**About this task:** Scan the records below. Copy every line in which the word "document" appears.

**Records for this exercise:**

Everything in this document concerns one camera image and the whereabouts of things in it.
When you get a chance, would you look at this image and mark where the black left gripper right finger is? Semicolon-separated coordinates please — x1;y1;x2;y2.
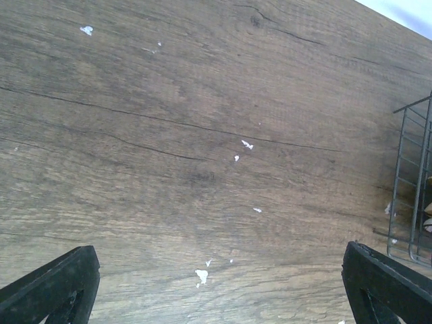
342;241;431;323

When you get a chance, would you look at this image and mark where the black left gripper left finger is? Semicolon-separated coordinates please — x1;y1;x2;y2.
1;246;100;323

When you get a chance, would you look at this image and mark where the white blue-striped plate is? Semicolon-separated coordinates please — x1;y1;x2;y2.
423;218;432;233

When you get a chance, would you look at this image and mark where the grey wire dish rack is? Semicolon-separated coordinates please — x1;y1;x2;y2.
373;95;431;268

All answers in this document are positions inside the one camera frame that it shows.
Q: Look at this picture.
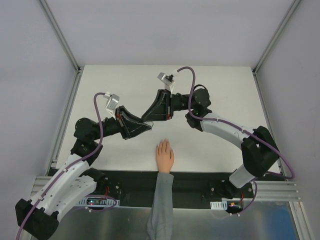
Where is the right aluminium frame post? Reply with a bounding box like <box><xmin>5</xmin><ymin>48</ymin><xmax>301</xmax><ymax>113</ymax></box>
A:
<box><xmin>252</xmin><ymin>0</ymin><xmax>303</xmax><ymax>76</ymax></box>

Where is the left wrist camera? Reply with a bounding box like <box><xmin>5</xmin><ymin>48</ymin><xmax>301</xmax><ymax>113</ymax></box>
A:
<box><xmin>103</xmin><ymin>92</ymin><xmax>120</xmax><ymax>115</ymax></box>

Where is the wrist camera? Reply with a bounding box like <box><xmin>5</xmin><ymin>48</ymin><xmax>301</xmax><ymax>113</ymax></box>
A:
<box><xmin>103</xmin><ymin>92</ymin><xmax>120</xmax><ymax>115</ymax></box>
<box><xmin>157</xmin><ymin>70</ymin><xmax>179</xmax><ymax>93</ymax></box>

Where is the aluminium frame post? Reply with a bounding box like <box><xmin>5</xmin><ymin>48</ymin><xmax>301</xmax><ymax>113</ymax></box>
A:
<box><xmin>252</xmin><ymin>0</ymin><xmax>303</xmax><ymax>76</ymax></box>
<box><xmin>37</xmin><ymin>0</ymin><xmax>82</xmax><ymax>74</ymax></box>

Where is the clear nail polish bottle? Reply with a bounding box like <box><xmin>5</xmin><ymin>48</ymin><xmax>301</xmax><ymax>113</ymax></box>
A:
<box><xmin>145</xmin><ymin>121</ymin><xmax>154</xmax><ymax>128</ymax></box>

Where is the grey sleeved forearm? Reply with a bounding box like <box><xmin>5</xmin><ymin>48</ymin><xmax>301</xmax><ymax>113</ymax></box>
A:
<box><xmin>146</xmin><ymin>172</ymin><xmax>174</xmax><ymax>240</ymax></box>

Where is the mannequin hand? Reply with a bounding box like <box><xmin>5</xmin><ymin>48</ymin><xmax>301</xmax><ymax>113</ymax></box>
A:
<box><xmin>155</xmin><ymin>139</ymin><xmax>175</xmax><ymax>174</ymax></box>

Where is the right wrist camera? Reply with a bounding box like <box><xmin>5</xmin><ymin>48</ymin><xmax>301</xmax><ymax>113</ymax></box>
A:
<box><xmin>157</xmin><ymin>70</ymin><xmax>179</xmax><ymax>93</ymax></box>

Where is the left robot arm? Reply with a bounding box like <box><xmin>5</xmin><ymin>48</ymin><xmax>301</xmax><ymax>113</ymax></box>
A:
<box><xmin>15</xmin><ymin>106</ymin><xmax>153</xmax><ymax>240</ymax></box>

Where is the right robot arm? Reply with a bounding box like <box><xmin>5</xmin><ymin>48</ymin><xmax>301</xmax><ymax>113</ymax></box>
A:
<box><xmin>142</xmin><ymin>84</ymin><xmax>280</xmax><ymax>199</ymax></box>

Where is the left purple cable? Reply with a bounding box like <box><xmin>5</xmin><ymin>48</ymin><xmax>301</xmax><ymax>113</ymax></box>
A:
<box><xmin>15</xmin><ymin>92</ymin><xmax>111</xmax><ymax>240</ymax></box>

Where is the left white cable duct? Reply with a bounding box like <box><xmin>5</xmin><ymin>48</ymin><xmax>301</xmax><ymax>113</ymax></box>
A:
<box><xmin>75</xmin><ymin>196</ymin><xmax>120</xmax><ymax>208</ymax></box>

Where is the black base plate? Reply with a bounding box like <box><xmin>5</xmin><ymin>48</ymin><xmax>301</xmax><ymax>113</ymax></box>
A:
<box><xmin>71</xmin><ymin>169</ymin><xmax>285</xmax><ymax>210</ymax></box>

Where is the white cable duct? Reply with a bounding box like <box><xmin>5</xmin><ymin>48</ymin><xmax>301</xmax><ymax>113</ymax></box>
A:
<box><xmin>209</xmin><ymin>200</ymin><xmax>244</xmax><ymax>211</ymax></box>
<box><xmin>75</xmin><ymin>196</ymin><xmax>120</xmax><ymax>208</ymax></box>

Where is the right white cable duct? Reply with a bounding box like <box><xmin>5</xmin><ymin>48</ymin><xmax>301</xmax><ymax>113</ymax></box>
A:
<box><xmin>209</xmin><ymin>200</ymin><xmax>244</xmax><ymax>211</ymax></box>

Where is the left aluminium frame post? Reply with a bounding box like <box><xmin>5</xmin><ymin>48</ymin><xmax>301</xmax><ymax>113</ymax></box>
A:
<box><xmin>37</xmin><ymin>0</ymin><xmax>82</xmax><ymax>74</ymax></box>

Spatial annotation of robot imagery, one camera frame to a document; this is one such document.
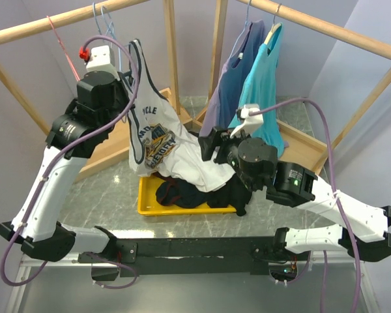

**Response area:**
Everything in this document concerns one camera image and the whereabouts of things in it.
All answers in this document are positions inside the one camera frame that it shows.
Spatial annotation of robot imagery, one camera frame to a document; this is one such document.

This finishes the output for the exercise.